NYT column re disappointments in efforts to halt skyrocketing executive compensation

News Brief

By Cydney Posner

Following is a link to a column in today's New York Times that reads as if the author had bugged our conference rooms for yesterday's Public Companies' meeting. His column discusses the failure of efforts to rein In executive pay and the ironic possibility that those efforts actually drove compensation to skyrocket. 

The author notes that the adoption of Dodd-Frank was supposed to spell victory for those seeking to call a halt to excessive compensation at the executive level, but mandates such as say on pay may actually have backfired: "The latest ‘say on pay' endeavor has turned into a costly exercise that validates almost every companies' pay practices. FactSet Sharkrepellent found that through June 30 of this proxy season, shareholders rejected pay plans in only 39 out of 2,502 companies, including well-known companies like Talbots, Hewlett-Packard and Stanley Black & Decker. Still, this is a 98.5 percent approval rate. I'm sorry, but I'm a bit cynical that 98.5 percent of any group is doing the right thing."

Although Justice Brandeis famously wrote that "sunlight is the best disinfectant," with regard to compensation, the author contends, it has had a "perverse effect." In 2006, the SEC mandated a significant expansion of disclosure of compensation, resulting in pages and pages of proxy disclosure detailing executive pay practices. While these regulations were certainly well-intentioned, "evidence of success is scant.

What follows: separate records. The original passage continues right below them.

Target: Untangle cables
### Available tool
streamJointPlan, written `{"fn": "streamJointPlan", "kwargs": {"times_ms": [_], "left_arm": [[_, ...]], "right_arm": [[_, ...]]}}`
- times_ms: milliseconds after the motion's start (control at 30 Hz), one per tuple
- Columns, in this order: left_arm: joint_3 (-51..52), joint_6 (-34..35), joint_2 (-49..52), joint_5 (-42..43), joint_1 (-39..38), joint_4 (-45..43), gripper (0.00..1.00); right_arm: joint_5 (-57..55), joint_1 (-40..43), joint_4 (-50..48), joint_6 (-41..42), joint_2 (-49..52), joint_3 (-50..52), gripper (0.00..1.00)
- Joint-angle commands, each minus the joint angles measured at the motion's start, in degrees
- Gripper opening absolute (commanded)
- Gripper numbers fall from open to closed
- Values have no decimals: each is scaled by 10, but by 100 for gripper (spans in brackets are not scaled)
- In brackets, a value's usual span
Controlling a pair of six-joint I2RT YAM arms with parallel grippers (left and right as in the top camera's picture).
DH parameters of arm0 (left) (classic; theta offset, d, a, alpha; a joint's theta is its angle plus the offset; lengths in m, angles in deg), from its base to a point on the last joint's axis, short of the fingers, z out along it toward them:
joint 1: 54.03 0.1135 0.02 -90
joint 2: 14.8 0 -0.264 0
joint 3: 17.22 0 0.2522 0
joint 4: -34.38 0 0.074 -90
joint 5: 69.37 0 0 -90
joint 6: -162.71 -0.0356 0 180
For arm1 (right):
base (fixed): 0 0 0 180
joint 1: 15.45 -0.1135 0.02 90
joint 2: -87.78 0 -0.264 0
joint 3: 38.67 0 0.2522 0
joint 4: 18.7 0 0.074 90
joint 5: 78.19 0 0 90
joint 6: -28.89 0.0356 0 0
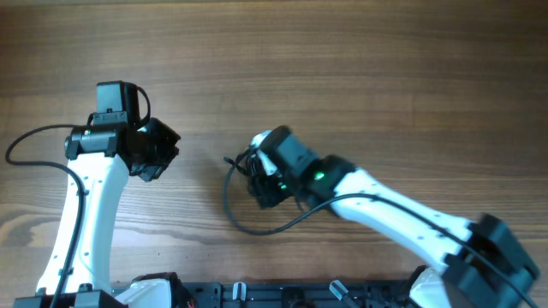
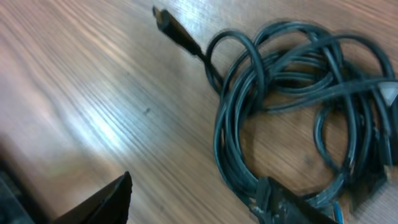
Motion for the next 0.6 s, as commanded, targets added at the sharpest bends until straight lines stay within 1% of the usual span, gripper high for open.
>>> {"fn": "streamJointPlan", "kwargs": {"times_ms": [0, 33, 100, 133, 167, 200, 233, 267, 333, 367, 433, 500, 567], "left_arm": [[-5, -2, 4, 2, 5, 3, 14], [-5, -8, 4, 1, 5, 3, 16], [-5, -9, 4, 1, 5, 5, 16], [-5, -13, 4, 1, 5, 5, 17], [-5, -18, 4, 1, 5, 5, 17], [-5, -19, 4, -1, 5, 5, 20], [-5, -19, 4, -1, 5, 5, 20], [-5, -21, 4, -1, 5, 5, 20], [-5, -23, 4, -1, 5, 7, 20], [-5, -23, 4, -1, 5, 10, 20], [-5, -23, 4, -1, 5, 12, 20], [-5, -31, 4, -1, 5, 14, 20], [-5, -38, 4, -1, 5, 15, 21]], "right_arm": [[-135, -42, -53, -44, 75, -3, 62], [-175, -52, -74, -44, 99, -3, 58], [-194, -56, -92, -52, 124, -3, 55], [-194, -56, -99, -56, 127, -3, 44], [-194, -56, -106, -57, 127, -3, 40], [-194, -56, -106, -57, 128, -3, 37], [-194, -56, -106, -57, 129, -3, 36], [-194, -56, -105, -57, 129, -3, 28], [-194, -56, -105, -57, 129, -3, 6], [-194, -56, -105, -60, 129, -3, 4], [-184, -56, -106, -61, 122, -5, 4], [-84, -38, -91, -51, 69, -16, 4], [60, 6, -92, -4, -8, -19, 4]]}}
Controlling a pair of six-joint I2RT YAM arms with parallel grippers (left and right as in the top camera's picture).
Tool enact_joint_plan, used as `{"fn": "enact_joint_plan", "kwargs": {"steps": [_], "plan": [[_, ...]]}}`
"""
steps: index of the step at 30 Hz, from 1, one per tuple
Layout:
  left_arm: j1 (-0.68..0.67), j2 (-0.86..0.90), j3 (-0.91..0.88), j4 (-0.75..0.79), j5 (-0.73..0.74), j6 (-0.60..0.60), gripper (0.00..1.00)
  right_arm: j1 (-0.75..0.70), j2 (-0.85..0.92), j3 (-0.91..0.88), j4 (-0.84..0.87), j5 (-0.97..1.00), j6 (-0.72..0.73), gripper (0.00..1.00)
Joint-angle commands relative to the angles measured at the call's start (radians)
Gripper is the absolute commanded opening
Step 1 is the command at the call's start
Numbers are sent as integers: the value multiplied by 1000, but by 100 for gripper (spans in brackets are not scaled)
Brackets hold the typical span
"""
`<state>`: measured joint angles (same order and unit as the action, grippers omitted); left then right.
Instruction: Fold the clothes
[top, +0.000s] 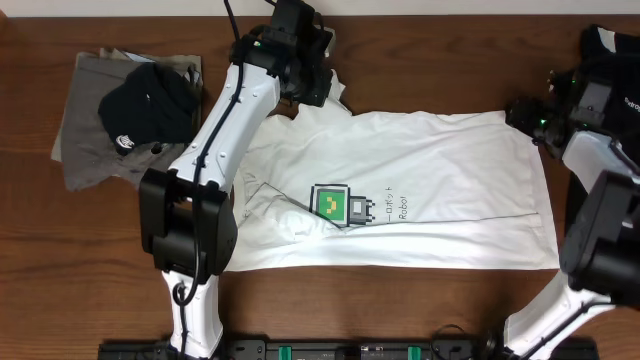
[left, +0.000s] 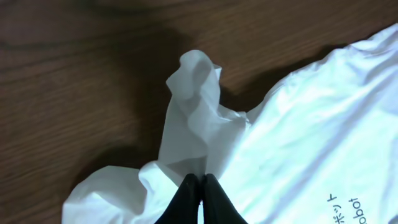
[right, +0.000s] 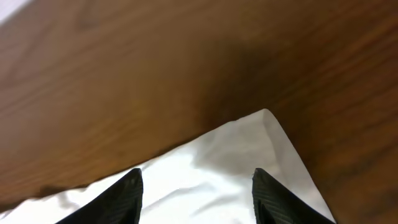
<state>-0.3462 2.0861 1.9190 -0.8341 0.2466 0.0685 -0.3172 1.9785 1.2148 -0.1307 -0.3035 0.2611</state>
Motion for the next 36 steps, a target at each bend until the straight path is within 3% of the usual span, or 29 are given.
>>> {"fn": "enact_joint_plan", "kwargs": {"steps": [1,10,19,20,23,27,36], "plan": [[0,-69,8,-11,-13,14,6,-2,72,100,-14,14,23,57],[0,-95,8,-72,-13,14,6,-2,224,336,-209,27,-24,61],[0,-95,8,-78,-13,14,6,-2,249,343,-306,83,-52,54],[0,-95,8,-78,-14,14,6,-2,249,343,-308,83,-54,52],[0,-95,8,-79,-17,14,6,-2,249,343,-324,83,-53,27],[0,-95,8,-86,-39,14,6,-6,239,343,-343,82,-54,2],[0,-126,8,-155,-69,13,6,-57,56,343,-510,95,-85,1]]}}
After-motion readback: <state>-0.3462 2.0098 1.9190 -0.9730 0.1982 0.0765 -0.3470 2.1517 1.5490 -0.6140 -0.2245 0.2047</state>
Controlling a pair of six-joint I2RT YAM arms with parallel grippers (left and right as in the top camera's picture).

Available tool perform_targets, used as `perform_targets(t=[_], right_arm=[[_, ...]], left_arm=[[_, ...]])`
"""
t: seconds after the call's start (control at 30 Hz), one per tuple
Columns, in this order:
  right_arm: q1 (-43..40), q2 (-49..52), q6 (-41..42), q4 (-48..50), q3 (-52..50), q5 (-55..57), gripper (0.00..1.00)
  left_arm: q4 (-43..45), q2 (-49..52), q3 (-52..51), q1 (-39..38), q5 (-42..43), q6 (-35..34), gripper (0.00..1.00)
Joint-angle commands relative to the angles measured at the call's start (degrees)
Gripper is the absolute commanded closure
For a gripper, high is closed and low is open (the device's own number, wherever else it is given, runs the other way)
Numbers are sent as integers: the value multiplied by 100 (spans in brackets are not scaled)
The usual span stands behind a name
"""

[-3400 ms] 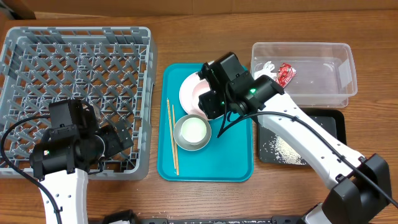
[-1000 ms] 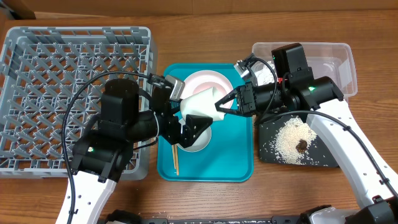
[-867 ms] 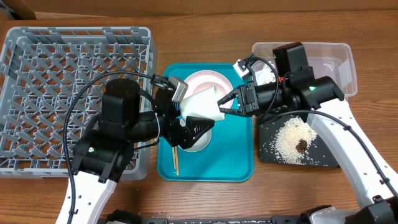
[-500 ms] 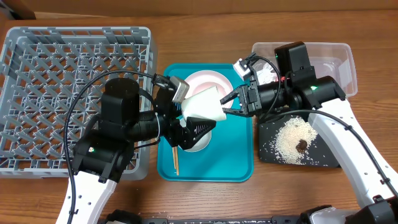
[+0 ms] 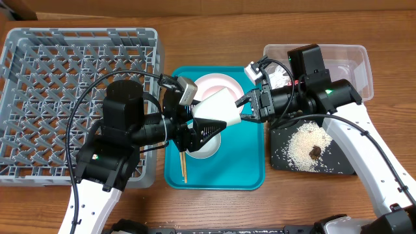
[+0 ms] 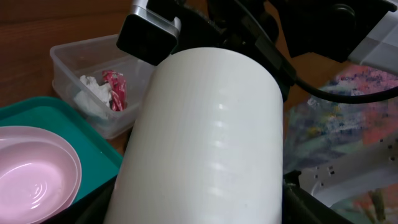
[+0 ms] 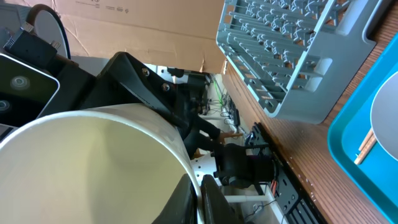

According to the research firm Equilar, the median compensation for chief executives at 200 large companies was $10.8 million in 2010. This was a 26 percent increase from the previous year, which was preceded by a rare decline in 2008…. [T]he Standard & Poor's ExecuComp database shows that executive pay rose about 300 percent from 1992 to 2007. This compares with growth in the same period of about 14 percent in the inflation-adjusted real wages of college graduates, according to the Economic Policy Institute."

The author then makes the "Lake Wobegon" argument, where all children (and executives) are above average: "Disclosure gives them an arsenal to make perception reality. The compensation details of their counterparts provides them with the leverage to request a higher amount from boards. The result: each year executive pay rises ever higher and the industry average is reset."

Although there has been a substantial effort to ensure that compensation is set fairly by independent directors, there are still problems at the board level: "even these independent board members are often not in an effective position to push back forcefully. The chief executive runs the company. And a few extra million dollars is often not worth debating when much more is at stake in terms of profits. It doesn't help their objectivity that independent directors may be using the same strategy to increase their salaries at their own full-time jobs.

"Instead, compensation becomes a process-driven exercise in which the way it is paid — in cash, options or restricted stock — is most important. The final arbiter then becomes yet more costly pay consultants who rely on the same disclosures to determine excessive compensation.

"As owners, shareholders should be the parties with the most interest, but the evidence does not bear this out. It takes time, money and research to effectively monitor executive compensation. For a big institutional shareholder that owns only 1 or 2 percent of a company, the economics just don't make sense.

"Instead, pensions, money managers and the like subscribe to Institutional Shareholder Services and other proxy advisory services. But the firms often focus on the structure of compensation and how tied it is to performance, not the absolute amount.

"Even then, I.S.S. recommended in this proxy season that shareholders vote no on compensation at only about 12.7 percent of Russell 3000 companies, a recommendation that appears to have been mostly ignored. As of June 30, shareholders have refused to follow 90 percent of I.S.S. recommendations to vote no.

The consequence is that shareholders with a say on pay are validating spiraling executive compensation at significant cost to public companies."

That's not to say that all of these efforts are for naught. There are some companies, such as General Electric and the Walt Disney Company, that have revised their policies to ward off dissent, and new regulations have limited conflicts of interest in setting pay. There is also some "evidence that executive pay is more tightly aligned with performance than it was 20 years ago. Another good sign: almost 80 percent of shareholders who voted on executive pay at Russell 3000 companies endorsed an annual shareholder vote as opposed to one every three years, according to I.S.S.

"Executive pay should reward good performance. A man like Steven P. Jobs, who helped create hundreds of billions of dollars in wealth at Apple, should be compensated commensurately." But others are much harder to justify.

"In some cases, high compensation is appropriate; other cases, not. It also may be that the current system forces companies to tie pay more tightly to performance (a good thing) while driving up the absolute numbers.

"But if the goal of these collective efforts is a reduction in compensation, the results are quite disheartening."